Stimulus Cash Going to Convicts: Proof Government Can't Run Health Care?

Charles Payne, WStreet.com: This is just an example of what happens when the government gets its hands on any program. Right now, there’s about $30 billion a year in fraud and abuse. The White House had to up its deficit project to almost $2 trillion. How can you not be afraid that the creation of a public option won't be a disaster?

Dagen McDowell, FOX Business Network: At first glance, the amount of stimulus money that went out to convicts wasn't that much. But if you take little examples like this that are prevalent across all sorts of government programs, that will really add up. The fact is, substantial sums of money have been and are going out to people and groups who shouldn't be getting money.

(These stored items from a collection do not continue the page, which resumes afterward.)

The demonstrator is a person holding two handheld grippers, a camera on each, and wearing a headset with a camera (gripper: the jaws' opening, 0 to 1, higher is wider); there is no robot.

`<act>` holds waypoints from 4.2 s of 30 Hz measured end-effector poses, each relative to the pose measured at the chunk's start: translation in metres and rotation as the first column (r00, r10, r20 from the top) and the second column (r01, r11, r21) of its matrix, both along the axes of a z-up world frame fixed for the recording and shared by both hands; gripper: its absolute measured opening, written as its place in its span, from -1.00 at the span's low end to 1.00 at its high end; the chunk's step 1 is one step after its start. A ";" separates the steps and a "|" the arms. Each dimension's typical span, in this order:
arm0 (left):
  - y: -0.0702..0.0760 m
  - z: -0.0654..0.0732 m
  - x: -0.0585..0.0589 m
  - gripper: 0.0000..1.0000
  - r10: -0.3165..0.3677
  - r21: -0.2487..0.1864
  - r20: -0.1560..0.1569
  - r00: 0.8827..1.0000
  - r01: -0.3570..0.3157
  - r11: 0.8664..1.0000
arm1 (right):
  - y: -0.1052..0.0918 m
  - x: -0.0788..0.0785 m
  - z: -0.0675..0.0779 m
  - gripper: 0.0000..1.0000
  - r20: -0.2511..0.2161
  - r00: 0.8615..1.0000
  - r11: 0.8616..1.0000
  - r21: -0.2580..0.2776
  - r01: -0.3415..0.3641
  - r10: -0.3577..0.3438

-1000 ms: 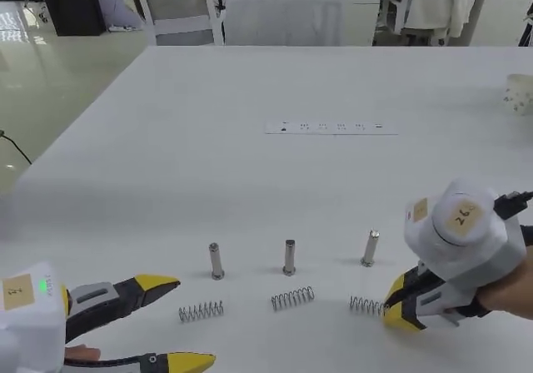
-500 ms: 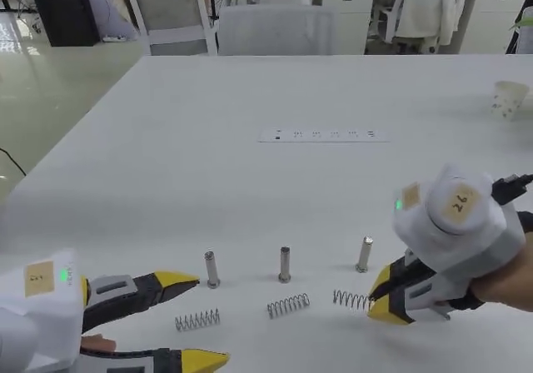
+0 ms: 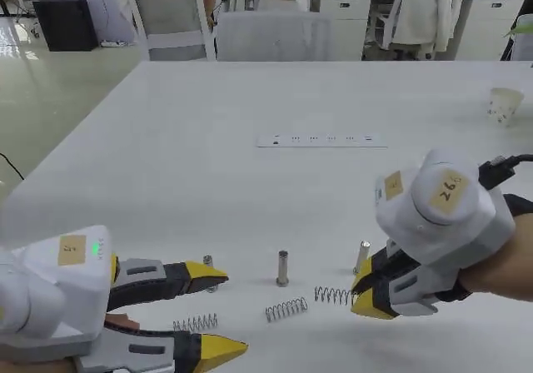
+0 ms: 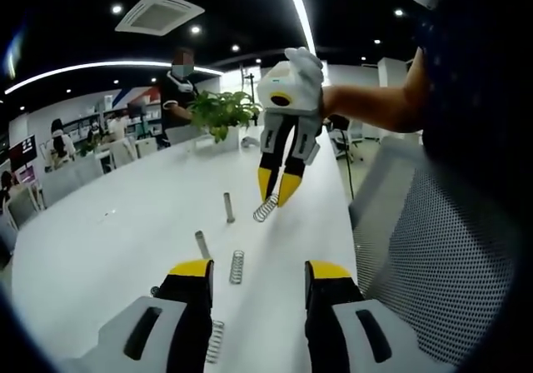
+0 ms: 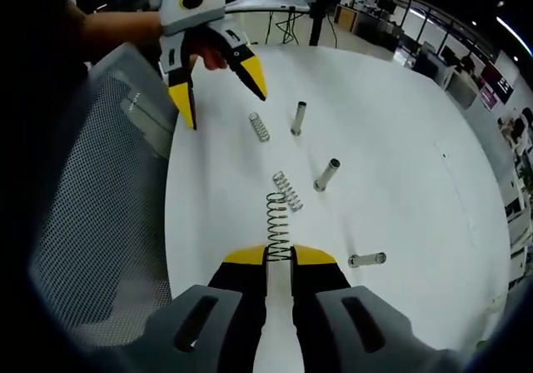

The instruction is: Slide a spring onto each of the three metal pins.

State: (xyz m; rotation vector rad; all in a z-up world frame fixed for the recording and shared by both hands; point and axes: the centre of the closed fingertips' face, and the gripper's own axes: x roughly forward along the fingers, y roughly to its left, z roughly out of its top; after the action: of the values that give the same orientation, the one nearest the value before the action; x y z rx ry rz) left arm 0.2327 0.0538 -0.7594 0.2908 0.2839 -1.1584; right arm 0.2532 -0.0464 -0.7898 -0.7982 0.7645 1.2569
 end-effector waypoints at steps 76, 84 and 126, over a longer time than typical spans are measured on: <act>-0.056 0.010 -0.003 -0.96 -0.206 0.043 0.087 0.975 0.203 0.978 | 0.038 -0.026 0.025 -0.75 0.032 0.987 0.987 0.045 -0.157 0.156; -0.059 0.020 -0.006 -0.96 -0.206 0.017 0.110 0.972 0.205 0.979 | 0.036 -0.025 0.020 -0.77 0.017 0.990 0.988 0.052 -0.142 0.141; -0.064 0.003 -0.007 -0.95 -0.213 0.041 0.071 0.974 0.211 0.977 | 0.055 -0.038 0.045 -0.83 0.005 0.987 0.986 0.047 -0.158 0.158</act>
State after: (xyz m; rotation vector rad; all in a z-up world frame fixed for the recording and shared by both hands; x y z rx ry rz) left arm 0.2256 -0.0099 -0.7563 0.4007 0.2097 -1.3509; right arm 0.2156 0.0087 -0.7452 -0.8339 0.6776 1.4110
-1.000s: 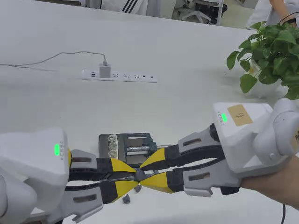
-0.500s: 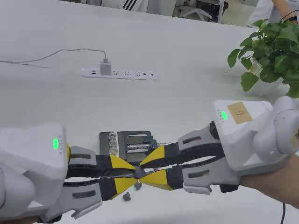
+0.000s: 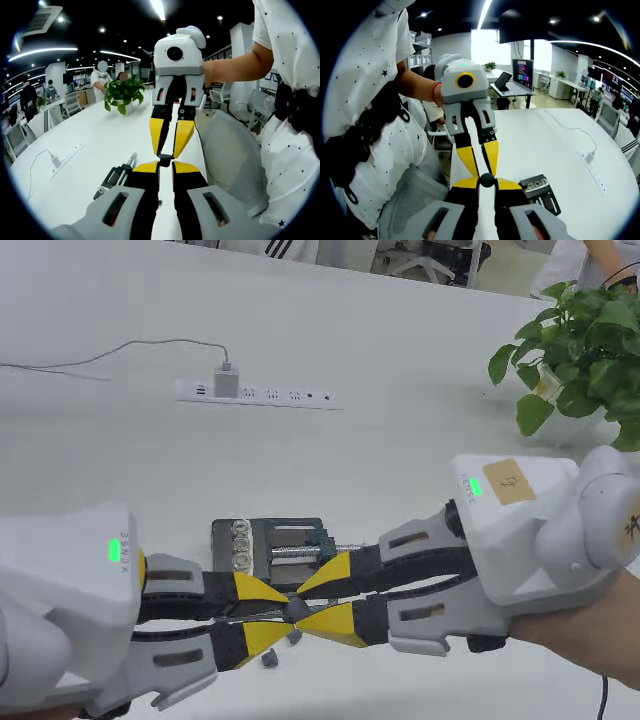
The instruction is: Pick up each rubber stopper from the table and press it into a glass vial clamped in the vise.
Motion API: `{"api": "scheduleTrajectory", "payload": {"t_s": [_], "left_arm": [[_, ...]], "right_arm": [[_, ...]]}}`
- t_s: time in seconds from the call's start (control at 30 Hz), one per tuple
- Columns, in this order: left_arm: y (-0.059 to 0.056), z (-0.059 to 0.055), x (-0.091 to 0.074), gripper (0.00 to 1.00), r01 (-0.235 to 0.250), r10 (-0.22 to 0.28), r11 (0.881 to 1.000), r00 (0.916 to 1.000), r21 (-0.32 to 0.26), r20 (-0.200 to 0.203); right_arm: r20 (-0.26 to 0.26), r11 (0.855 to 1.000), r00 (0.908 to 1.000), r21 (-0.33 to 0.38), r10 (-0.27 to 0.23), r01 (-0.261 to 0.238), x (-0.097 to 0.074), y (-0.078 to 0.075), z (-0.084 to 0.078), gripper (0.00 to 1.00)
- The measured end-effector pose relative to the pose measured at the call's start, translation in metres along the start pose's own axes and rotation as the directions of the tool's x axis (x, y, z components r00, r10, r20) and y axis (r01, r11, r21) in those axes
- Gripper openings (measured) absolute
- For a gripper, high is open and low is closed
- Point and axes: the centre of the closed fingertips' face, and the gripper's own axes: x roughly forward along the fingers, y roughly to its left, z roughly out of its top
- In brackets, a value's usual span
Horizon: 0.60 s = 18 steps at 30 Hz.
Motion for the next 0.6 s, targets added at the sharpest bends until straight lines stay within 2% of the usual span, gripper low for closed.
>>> {"api": "scheduleTrajectory", "payload": {"t_s": [0.23,0.6], "left_arm": [[0.004,-0.005,-0.004,0.12,-0.020,0.020,1.000,0.9998,-0.019,0.004],[0.023,-0.019,-0.020,0.20,-0.097,0.097,0.994,0.9953,-0.048,-0.008]], "right_arm": [[0.001,1.000,1.0000,0.006,0.005,-0.005,0.003,-0.003,0.003,0.06],[0.008,1.000,0.9997,0.022,-0.021,0.021,0.004,-0.020,0.012,0.06]]}}
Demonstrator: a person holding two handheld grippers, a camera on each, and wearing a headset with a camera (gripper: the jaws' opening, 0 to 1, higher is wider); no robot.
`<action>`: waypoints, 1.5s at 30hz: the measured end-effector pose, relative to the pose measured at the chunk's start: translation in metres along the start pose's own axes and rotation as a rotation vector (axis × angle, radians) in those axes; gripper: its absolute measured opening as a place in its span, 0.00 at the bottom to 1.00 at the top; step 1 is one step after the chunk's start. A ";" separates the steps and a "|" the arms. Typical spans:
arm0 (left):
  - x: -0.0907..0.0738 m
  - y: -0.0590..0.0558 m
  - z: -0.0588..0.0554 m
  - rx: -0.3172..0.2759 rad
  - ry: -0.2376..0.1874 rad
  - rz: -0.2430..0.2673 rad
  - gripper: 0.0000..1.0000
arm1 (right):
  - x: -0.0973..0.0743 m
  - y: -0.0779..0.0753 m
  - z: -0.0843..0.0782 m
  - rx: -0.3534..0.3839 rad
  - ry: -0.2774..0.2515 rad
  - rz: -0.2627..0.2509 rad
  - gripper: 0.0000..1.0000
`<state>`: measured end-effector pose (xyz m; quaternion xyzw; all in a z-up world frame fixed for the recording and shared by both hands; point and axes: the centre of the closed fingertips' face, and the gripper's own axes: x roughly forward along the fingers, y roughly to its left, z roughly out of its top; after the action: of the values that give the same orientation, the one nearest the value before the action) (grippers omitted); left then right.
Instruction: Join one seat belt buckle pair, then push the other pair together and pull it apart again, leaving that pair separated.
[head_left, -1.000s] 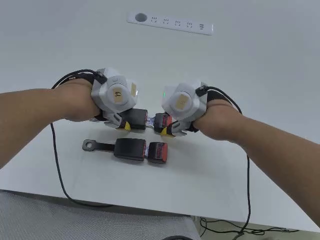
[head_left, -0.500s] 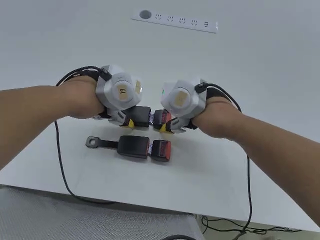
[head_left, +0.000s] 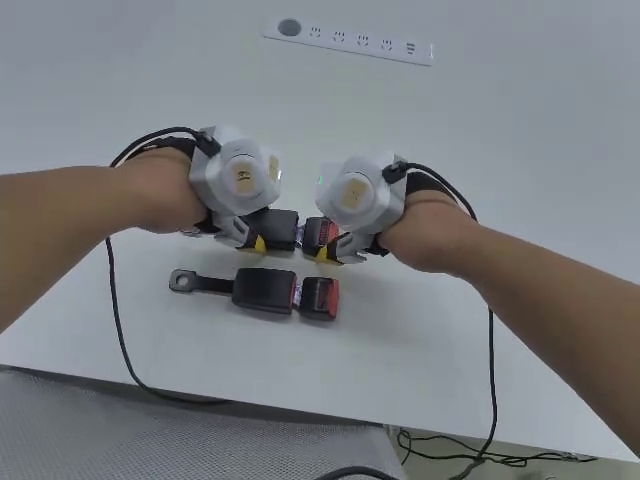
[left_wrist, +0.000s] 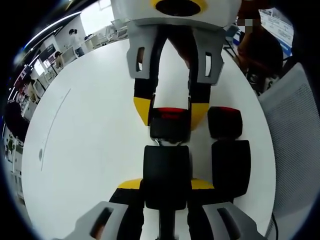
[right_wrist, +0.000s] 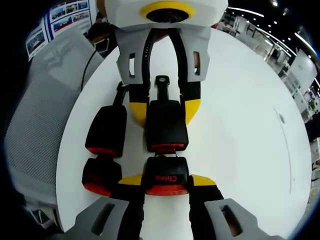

Al Lewis, columnist, Dow Jones: Everything the government does is on a big scale, and it somehow manages to screw it up. On the grand scale of things, this is business as usual for our government. This can't surprise you. Looking toward health care, we clearly have huge problems facing us, for both the private and public sector. Government is obviously bad at controlling costs, but so is big business. There are many open, important questions, and no one is really addressing them.

Leigh Gallagher, Fortune magazine: Yes, this was a mistake. But the reason this happened is that these are people who were all eligible for the benefits at the time they were deemed to be given. What happened is that they were in prison three months after the checks were cut. When you're talking about eliminating waste, we need to look at major issues like the excesses of the health care system--such as providing coverage to the uninsured. People who are uninsured and have major health ailments don't manage them until the costs are explosive.

New Intimidation Tactics From Democrats Pushing for Health Care?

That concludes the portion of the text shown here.